= INSTRUCTIONS FOR THE TASK =
For every line in the records that has the word "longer", make a copy.

- - -

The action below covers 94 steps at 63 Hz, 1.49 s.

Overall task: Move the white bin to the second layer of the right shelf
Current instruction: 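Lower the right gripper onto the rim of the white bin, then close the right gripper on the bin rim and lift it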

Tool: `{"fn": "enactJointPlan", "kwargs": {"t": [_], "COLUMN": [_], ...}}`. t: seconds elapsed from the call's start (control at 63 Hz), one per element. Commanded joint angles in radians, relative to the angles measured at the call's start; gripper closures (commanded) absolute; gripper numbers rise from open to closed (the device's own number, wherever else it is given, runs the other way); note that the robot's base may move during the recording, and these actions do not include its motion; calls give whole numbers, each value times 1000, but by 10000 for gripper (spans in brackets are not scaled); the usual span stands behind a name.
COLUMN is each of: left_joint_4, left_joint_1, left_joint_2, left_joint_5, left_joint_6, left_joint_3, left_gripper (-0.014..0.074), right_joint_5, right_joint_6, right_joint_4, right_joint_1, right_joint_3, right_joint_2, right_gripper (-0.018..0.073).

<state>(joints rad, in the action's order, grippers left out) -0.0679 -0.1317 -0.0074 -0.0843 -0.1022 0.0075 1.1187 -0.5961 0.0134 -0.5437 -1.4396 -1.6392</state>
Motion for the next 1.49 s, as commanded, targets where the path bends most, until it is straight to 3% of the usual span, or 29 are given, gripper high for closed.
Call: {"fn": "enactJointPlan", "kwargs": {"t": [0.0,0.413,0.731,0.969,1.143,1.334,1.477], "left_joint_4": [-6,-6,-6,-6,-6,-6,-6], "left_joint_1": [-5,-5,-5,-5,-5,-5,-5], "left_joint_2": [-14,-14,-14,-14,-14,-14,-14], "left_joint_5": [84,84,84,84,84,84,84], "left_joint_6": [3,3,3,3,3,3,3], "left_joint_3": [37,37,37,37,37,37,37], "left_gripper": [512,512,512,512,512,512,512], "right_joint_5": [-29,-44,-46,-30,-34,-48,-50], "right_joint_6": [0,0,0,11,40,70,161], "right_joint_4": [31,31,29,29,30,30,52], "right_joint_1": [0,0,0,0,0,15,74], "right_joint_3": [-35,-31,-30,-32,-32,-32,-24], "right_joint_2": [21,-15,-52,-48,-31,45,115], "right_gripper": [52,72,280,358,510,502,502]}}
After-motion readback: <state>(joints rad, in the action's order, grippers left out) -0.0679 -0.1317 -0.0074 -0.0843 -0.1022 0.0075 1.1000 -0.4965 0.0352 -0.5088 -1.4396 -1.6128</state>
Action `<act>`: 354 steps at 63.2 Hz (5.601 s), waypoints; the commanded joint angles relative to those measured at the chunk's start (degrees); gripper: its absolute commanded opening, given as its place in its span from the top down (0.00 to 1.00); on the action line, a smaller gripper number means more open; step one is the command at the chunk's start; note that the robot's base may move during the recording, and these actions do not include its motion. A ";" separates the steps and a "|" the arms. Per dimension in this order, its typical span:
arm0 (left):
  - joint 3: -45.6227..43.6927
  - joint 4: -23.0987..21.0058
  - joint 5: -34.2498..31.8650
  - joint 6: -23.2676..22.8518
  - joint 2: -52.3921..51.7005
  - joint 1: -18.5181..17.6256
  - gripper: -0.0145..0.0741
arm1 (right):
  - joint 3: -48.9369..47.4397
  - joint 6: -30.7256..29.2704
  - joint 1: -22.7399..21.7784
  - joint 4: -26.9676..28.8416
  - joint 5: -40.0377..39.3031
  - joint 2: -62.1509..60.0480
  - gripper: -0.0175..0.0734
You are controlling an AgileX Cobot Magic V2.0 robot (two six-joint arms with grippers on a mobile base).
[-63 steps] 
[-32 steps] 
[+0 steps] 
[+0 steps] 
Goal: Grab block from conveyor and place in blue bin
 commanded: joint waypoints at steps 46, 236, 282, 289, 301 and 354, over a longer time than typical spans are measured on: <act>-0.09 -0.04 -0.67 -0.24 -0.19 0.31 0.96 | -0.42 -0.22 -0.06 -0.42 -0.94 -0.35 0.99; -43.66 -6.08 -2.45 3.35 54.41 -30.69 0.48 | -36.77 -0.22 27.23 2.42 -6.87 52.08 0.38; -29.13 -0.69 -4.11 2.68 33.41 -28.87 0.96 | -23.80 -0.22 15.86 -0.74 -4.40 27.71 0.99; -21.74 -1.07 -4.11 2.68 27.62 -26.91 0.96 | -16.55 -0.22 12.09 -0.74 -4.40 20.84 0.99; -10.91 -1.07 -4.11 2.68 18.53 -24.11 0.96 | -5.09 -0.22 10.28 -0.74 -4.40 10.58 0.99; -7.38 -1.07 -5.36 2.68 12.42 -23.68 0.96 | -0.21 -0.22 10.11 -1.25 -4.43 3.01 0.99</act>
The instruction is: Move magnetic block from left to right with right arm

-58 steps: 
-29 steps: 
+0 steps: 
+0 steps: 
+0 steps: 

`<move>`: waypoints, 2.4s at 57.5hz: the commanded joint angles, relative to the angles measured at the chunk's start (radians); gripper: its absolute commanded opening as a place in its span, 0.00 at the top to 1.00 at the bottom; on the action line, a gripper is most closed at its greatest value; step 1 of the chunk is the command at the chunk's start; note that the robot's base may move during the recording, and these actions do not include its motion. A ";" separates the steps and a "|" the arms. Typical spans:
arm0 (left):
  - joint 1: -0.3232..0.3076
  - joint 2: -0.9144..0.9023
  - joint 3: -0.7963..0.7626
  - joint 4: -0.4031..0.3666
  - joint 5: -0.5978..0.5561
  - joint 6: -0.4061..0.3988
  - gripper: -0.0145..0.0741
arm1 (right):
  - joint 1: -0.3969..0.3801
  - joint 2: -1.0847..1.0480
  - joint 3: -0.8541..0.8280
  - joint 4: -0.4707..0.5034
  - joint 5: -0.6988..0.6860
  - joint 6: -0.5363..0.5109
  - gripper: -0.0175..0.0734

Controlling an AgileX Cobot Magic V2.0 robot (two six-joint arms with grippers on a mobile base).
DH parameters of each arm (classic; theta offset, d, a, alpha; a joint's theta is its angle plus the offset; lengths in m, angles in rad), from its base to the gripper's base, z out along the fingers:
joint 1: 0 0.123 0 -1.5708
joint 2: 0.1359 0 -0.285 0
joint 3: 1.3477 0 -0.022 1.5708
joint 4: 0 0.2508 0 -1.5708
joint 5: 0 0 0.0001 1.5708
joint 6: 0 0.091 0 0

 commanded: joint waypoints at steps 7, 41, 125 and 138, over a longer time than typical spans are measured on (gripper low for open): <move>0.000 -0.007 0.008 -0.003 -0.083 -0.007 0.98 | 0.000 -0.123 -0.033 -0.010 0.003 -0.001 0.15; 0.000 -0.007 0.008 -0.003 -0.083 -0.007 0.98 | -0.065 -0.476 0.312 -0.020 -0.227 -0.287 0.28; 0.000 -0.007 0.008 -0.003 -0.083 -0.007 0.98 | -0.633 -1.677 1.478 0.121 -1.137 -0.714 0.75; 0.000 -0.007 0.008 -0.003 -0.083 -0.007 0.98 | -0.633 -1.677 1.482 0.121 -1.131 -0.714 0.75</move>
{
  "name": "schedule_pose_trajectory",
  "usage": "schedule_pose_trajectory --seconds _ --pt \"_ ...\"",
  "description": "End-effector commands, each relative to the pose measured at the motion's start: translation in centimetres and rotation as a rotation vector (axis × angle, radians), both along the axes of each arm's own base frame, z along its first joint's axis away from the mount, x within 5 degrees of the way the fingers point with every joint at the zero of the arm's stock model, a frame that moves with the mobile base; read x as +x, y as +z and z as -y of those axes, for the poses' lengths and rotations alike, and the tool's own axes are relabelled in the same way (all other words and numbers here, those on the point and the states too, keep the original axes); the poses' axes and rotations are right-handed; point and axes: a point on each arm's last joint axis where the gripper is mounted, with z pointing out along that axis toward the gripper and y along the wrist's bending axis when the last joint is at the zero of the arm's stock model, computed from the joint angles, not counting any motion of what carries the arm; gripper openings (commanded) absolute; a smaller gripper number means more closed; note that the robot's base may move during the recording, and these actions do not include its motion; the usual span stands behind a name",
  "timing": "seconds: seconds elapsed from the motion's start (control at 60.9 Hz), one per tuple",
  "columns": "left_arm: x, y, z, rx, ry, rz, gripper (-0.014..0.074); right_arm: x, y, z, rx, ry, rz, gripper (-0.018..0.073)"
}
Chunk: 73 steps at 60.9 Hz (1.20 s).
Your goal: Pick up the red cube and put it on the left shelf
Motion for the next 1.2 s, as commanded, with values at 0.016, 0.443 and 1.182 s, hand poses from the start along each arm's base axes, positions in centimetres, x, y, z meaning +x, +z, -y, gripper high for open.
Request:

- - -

= ANSWER AREA =
 commanded: joint waypoints at steps 46, 236, 282, 289, 301 and 354, over a longer time than typical spans are measured on: <act>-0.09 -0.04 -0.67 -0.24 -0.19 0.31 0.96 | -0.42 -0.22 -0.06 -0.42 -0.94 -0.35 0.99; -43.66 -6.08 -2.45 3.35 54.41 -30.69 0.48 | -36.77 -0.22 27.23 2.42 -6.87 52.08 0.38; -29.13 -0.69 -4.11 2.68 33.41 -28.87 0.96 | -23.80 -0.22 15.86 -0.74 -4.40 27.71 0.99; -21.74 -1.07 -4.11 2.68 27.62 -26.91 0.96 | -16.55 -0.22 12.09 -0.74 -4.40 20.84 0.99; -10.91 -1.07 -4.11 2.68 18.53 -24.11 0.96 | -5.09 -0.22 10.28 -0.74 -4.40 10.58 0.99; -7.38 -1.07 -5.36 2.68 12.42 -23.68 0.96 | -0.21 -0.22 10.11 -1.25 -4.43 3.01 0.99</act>
 commanded: joint waypoints at steps 7, 41, 125 and 138, over a longer time than typical spans are measured on (gripper low for open): <move>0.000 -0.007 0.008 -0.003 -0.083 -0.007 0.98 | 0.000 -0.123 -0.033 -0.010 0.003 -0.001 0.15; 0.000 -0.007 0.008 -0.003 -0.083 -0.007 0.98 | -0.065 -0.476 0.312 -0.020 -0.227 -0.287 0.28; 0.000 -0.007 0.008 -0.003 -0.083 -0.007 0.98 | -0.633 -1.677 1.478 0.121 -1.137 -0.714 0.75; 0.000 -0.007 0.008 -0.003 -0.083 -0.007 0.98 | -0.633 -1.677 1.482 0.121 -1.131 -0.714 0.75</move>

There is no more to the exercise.